**DIRECTIONS**
When a picture appears in the listing, leave it out and copy the rest exactly as it stands.

**COLLECTED DATA**
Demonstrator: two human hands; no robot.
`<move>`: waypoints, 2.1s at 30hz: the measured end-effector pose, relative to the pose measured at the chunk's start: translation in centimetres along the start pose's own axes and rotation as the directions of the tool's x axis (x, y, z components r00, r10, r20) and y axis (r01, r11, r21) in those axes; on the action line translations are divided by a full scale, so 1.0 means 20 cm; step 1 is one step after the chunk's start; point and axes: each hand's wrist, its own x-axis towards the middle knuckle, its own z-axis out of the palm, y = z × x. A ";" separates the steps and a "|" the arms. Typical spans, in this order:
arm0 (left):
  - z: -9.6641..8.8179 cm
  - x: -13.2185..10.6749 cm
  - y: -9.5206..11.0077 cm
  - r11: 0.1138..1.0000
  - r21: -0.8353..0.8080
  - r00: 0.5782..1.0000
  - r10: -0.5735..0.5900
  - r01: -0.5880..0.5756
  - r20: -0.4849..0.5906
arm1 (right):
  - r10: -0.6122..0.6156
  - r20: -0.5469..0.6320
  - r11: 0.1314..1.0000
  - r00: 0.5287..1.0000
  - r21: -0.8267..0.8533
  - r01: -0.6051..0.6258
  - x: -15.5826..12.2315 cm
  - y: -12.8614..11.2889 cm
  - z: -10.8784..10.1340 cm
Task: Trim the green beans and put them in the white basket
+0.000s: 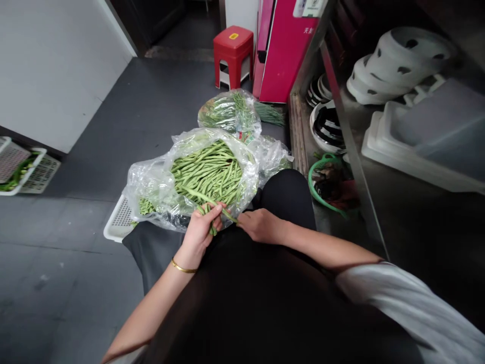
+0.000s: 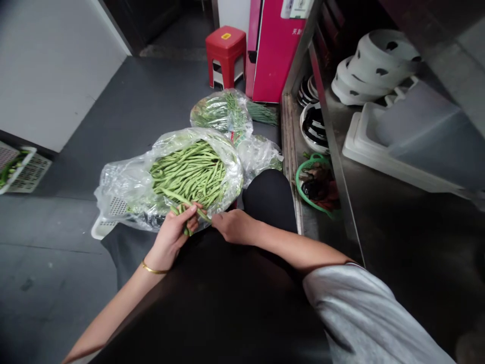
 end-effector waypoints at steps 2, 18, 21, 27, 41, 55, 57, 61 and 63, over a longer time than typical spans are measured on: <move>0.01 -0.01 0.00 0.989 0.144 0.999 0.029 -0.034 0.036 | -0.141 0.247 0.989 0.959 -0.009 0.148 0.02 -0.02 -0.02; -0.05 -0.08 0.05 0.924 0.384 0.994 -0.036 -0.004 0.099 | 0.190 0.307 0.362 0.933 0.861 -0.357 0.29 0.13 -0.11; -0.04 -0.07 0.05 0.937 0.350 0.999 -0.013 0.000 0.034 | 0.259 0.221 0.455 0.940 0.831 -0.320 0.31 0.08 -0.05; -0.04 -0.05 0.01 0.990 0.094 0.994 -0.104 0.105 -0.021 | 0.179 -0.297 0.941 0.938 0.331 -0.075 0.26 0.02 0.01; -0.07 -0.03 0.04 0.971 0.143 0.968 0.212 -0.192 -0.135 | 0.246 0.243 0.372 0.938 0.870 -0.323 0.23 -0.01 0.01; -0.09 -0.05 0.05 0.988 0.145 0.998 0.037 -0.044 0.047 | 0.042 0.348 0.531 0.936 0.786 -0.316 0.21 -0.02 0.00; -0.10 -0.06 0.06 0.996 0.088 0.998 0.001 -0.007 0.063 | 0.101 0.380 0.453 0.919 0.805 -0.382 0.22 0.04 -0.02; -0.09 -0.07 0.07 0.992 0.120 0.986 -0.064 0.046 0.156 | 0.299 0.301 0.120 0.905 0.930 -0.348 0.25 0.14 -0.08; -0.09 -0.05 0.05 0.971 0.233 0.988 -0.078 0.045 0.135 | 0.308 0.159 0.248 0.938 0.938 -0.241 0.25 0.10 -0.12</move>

**TASK SOLUTION**
Demonstrator: two human hands; no robot.
`<move>`: waypoints, 2.1s at 30hz: the measured end-effector pose, relative to the pose measured at the chunk's start: translation in centimetres along the start pose's own axes and rotation as the directions of the tool's x axis (x, y, z components r00, r10, r20) and y axis (r01, r11, r21) in those axes; on the action line translations are divided by a full scale, so 1.0 means 20 cm; step 1 is one step after the chunk's start; point and axes: each hand's wrist, its own x-axis towards the middle knuckle, its own z-axis out of the palm, y = z × x. A ";" separates the steps and a "|" the arms. Typical spans, in this order:
arm0 (left):
  - z: -9.6641..8.8179 cm
  - x: -13.2185..10.6749 cm
  - y: -9.5206..11.0077 cm
  - r11: 0.1138..1.0000
  - r21: -0.8353..0.8080
  - r00: 0.5782..1.0000
  - r10: -0.5735..0.5900
  - r01: -0.5880..0.5756
  - r20: -0.4849..0.5906
arm1 (right):
  - r10: -0.6122..0.6156
  - r20: -0.5469..0.6320
  - r11: 0.1314..1.0000
  - r00: 0.5287..1.0000
  - r21: -0.8267..0.8533
  - r01: -0.6051..0.6258
  - x: -15.5826..12.2315 cm
  - y: -12.8614..11.2889 cm
  - z: -10.8784..10.1340 cm
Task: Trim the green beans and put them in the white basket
+0.000s: 
+0.000s: 
 end-effector waypoints at steps 2, 18, 21, 27, 41, 55, 57, 61 and 63, over a longer time than typical spans are measured on: <move>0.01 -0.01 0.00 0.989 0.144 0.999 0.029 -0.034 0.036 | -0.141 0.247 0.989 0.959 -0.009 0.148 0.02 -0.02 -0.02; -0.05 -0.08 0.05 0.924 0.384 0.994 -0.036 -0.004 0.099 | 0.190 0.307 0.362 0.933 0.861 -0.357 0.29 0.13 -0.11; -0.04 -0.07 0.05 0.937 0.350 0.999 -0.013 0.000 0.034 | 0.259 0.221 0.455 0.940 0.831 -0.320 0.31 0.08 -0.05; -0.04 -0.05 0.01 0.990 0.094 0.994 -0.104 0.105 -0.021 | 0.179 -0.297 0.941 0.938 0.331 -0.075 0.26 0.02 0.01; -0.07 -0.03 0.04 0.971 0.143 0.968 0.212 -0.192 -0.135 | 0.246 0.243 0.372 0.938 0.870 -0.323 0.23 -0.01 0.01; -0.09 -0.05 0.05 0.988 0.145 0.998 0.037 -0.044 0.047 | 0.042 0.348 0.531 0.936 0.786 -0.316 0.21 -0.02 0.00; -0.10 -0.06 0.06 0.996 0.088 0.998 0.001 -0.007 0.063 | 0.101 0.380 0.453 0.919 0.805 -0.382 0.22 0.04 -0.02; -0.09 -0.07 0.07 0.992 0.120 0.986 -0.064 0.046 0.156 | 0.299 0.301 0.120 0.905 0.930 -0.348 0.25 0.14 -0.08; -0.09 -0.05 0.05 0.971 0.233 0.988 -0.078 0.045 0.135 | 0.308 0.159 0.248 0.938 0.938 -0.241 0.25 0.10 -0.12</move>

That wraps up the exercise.